Memory recall Agentic AI
Agentic Plan Caching reduces serving costs by extracting high-level plan templates from past executions and adapting them for new, semantically similar requests using lightweight models.
Core Problem
Existing LLM caching methods (context/semantic caching) fail for agents because agent outputs depend on dynamic external data, meaning identical queries require different specific actions despite sharing high-level plans.
Why it matters:
  • Plan-Act agents incur substantial latency and cost due to complex reasoning and repeated planning steps (often using expensive models like reasoning LLMs).
  • Standard caching misses reuse opportunities because it cannot separate a query's core intent from its data-dependent context (e.g., specific file names or GUI coordinates).
  • Current memory approaches focus on capability (accuracy/hallucination) rather than the critical need for efficient, low-cost serving.
Concrete Example: For a data analysis request 'summarize key statistics,' standard caching fails because the specific actions depend on the dataset (different columns/values). APC recognizes the shared intent 'summary,' retrieves a general plan template, and fills in the specific dataset details.
Key Novelty
Agentic Plan Caching (APC)
  • Shifts from query-level caching (exact text match) to task-level caching by extracting reusable 'plan templates' that strip away specific context (e.g., entity names).
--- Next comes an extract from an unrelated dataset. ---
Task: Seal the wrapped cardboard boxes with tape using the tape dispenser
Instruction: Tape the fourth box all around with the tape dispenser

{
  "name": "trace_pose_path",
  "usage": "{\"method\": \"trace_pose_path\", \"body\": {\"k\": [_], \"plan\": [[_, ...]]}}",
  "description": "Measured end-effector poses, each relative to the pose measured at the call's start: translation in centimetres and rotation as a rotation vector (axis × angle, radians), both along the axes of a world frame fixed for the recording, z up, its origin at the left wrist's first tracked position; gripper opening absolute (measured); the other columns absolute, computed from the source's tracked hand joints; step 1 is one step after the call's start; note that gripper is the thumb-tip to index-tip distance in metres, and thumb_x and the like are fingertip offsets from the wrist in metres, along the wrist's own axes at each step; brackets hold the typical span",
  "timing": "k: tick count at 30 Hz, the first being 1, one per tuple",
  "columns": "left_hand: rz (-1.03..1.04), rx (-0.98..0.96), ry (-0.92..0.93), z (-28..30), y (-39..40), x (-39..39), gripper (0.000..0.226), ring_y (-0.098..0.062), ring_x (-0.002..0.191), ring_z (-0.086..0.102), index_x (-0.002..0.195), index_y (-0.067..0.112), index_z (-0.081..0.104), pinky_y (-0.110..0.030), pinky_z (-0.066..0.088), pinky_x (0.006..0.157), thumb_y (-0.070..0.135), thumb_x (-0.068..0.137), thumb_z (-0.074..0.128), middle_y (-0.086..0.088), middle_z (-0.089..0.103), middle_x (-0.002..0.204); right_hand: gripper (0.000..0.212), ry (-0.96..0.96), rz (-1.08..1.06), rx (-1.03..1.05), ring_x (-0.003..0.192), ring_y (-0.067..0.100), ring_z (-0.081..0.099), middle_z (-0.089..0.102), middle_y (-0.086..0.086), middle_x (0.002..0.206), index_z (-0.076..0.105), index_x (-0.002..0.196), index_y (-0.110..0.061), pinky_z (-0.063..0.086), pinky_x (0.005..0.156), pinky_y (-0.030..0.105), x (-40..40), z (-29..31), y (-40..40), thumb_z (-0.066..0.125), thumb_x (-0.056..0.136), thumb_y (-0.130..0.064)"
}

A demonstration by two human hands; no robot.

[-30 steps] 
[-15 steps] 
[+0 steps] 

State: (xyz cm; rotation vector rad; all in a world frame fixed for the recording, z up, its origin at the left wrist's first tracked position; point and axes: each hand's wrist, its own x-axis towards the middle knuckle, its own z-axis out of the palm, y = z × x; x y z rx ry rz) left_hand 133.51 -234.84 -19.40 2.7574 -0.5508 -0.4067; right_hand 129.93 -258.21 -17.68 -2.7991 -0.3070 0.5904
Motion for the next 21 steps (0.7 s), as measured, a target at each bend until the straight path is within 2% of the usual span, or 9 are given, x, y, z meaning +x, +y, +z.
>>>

  • Uses keyword extraction rather than semantic embeddings for cache lookups, avoiding false positives caused by irrelevant details in complex agent queries.
  • Employs a lightweight 'adapter' model to fill in a retrieved template with current context, bypassing the expensive 'planner' model used on cache misses.
Architecture
Architecture Figure Figure 2
The end-to-end inference flow of Agentic Plan Caching, showing the Hit/Miss paths and the template extraction process.
Evaluation Highlights
  • Reduces average cost by 50.31% and latency by 27.28% across five agent workloads compared to baselines.
  • Maintains 96.61% of optimal application performance relative to using the expensive planner for every request.
  • Compatible with existing LLM serving frameworks and can function alongside standard caching techniques.
Breakthrough Assessment
8/10
Significant practical contribution for deploying agents at scale. Addresses a specific failure mode of standard caching (data-dependency) with a cost-effective architectural solution.